◆ TASK ITEM
Give back the lines of the records exactly, starting at the first and ending at the one with "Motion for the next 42".

☆ ☆ ☆ ☆ ☆ ☆ ☆

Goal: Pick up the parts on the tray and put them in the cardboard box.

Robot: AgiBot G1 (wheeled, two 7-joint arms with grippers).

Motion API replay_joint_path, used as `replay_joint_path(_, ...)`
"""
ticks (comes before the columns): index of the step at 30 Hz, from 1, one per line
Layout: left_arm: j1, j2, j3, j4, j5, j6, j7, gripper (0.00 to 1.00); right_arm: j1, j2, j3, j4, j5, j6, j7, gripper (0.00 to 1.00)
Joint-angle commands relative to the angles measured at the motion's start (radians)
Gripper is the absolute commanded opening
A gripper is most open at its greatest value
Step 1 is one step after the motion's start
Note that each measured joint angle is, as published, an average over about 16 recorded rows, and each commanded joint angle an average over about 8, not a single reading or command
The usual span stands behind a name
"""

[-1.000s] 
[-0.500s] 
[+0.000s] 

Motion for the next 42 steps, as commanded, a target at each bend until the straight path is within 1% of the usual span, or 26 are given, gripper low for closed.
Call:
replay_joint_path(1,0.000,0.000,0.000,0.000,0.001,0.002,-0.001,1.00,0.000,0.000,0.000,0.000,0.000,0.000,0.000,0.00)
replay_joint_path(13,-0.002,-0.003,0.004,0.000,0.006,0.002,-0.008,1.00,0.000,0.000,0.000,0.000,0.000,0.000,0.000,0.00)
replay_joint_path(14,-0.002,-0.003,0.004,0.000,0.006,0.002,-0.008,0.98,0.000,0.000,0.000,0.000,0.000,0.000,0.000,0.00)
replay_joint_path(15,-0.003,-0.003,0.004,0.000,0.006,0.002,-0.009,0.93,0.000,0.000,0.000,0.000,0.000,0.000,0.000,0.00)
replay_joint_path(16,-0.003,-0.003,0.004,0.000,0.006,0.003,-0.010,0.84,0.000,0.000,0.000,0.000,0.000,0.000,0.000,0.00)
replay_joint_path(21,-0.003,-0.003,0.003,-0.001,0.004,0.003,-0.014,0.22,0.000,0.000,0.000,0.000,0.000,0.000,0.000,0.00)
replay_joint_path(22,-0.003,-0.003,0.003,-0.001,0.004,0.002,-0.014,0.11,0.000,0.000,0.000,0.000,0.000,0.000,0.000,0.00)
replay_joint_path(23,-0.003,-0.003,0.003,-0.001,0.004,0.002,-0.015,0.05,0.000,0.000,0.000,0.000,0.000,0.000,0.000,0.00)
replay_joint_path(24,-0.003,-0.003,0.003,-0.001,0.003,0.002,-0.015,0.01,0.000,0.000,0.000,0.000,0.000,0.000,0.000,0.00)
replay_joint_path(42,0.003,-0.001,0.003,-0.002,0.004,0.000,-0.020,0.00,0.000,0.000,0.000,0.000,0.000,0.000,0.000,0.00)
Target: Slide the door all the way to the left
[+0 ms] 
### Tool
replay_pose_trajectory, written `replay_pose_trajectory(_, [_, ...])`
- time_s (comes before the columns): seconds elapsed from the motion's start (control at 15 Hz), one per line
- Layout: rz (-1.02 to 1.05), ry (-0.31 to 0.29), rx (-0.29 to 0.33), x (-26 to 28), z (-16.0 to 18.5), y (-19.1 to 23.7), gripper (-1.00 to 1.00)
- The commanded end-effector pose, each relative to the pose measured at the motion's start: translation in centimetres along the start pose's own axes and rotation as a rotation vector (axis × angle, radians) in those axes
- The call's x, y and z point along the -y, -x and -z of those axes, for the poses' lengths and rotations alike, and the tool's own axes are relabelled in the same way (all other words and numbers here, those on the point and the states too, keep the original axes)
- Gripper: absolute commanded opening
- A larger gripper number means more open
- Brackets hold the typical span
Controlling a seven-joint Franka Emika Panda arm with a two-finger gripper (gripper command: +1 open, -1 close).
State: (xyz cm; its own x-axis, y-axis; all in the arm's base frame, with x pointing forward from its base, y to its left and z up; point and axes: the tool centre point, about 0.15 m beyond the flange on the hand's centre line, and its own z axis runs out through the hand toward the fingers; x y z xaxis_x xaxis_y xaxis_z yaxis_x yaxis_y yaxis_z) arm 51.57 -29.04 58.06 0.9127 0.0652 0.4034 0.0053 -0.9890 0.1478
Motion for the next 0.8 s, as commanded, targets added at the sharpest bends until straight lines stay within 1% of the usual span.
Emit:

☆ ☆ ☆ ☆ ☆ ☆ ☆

◆ ANSWER SPACE
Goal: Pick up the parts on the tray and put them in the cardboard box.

Robot: AgiBot G1 (wheeled, two 7-joint arms with grippers).

Motion API replay_joint_path, used as `replay_joint_path(_, ...)`
"""
ticks (comes before the columns): index of the step at 30 Hz, from 1, one per line
Layout: left_arm: j1, j2, j3, j4, j5, j6, j7, gripper (0.00 to 1.00); right_arm: j1, j2, j3, j4, j5, j6, j7, gripper (0.00 to 1.00)
Joint-angle commands relative to the angles measured at the motion's start (radians)
Gripper is the absolute commanded opening
A gripper is most open at its greatest value
Step 1 is one step after the motion's start
Note that each measured joint angle is, as published, an average over about 16 recorded rows, and each commanded joint angle an average over about 8, not a single reading or command
The usual span stands behind a name
"""

[-1.000s] 
[-0.500s] 
[+0.000s] 

Motion for the next 42 steps, as commanded, a target at each bend until the straight path is within 1% of the usual span, or 26 are given, gripper low for closed.

This output requires nothing more.